When the line with "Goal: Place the" comes up, set it down and every later line to the end of the data, exactly and without pictures.

- [Given data]:
◇ ◇ ◇

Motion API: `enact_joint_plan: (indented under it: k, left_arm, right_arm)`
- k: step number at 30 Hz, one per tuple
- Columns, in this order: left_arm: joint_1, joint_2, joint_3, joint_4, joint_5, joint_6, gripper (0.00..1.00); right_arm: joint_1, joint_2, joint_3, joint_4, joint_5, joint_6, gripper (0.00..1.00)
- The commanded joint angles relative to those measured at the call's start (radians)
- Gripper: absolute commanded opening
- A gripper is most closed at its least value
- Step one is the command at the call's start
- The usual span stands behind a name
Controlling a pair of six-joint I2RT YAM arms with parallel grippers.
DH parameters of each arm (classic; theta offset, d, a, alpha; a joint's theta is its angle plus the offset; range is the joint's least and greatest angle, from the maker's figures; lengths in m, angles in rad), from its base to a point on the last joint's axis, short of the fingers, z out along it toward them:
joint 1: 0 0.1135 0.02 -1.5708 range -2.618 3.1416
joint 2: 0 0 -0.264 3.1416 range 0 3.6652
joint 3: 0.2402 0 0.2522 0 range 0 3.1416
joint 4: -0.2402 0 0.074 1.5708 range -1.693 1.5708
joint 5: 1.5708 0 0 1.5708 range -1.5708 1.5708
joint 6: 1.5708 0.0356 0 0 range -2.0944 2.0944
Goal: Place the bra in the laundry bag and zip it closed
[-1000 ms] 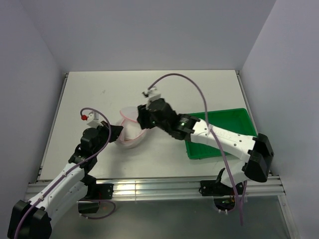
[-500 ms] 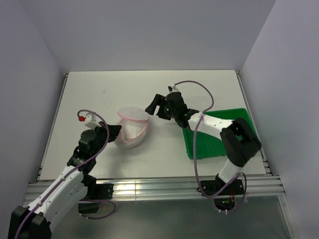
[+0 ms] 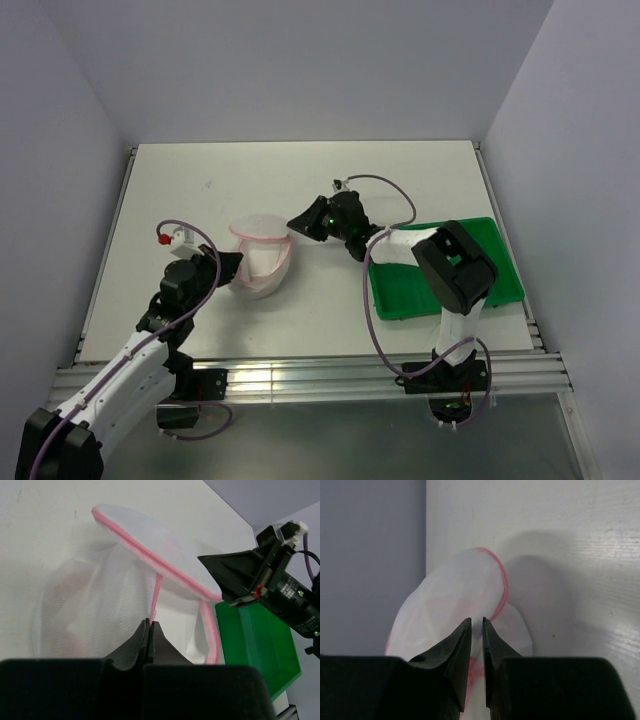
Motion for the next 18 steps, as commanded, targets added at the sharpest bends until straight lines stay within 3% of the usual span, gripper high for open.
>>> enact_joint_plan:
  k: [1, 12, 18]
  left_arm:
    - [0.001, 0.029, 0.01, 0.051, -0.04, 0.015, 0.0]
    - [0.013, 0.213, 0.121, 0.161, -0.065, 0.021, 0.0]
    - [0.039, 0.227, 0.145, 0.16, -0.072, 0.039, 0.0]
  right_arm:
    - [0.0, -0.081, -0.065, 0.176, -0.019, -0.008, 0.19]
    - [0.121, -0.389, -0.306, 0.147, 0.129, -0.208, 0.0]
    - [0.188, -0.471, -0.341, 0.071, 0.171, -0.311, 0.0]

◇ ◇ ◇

- [Task answer]:
Goal: Place the bra in the laundry bag and zip it closed
[-1000 ms] 
[-500 ms] 
[+0 ms] 
Motion for the next 18 steps, as commanded, targets added at the sharpest bends until straight lines stay within 3% of the usual span, gripper high for open.
>>> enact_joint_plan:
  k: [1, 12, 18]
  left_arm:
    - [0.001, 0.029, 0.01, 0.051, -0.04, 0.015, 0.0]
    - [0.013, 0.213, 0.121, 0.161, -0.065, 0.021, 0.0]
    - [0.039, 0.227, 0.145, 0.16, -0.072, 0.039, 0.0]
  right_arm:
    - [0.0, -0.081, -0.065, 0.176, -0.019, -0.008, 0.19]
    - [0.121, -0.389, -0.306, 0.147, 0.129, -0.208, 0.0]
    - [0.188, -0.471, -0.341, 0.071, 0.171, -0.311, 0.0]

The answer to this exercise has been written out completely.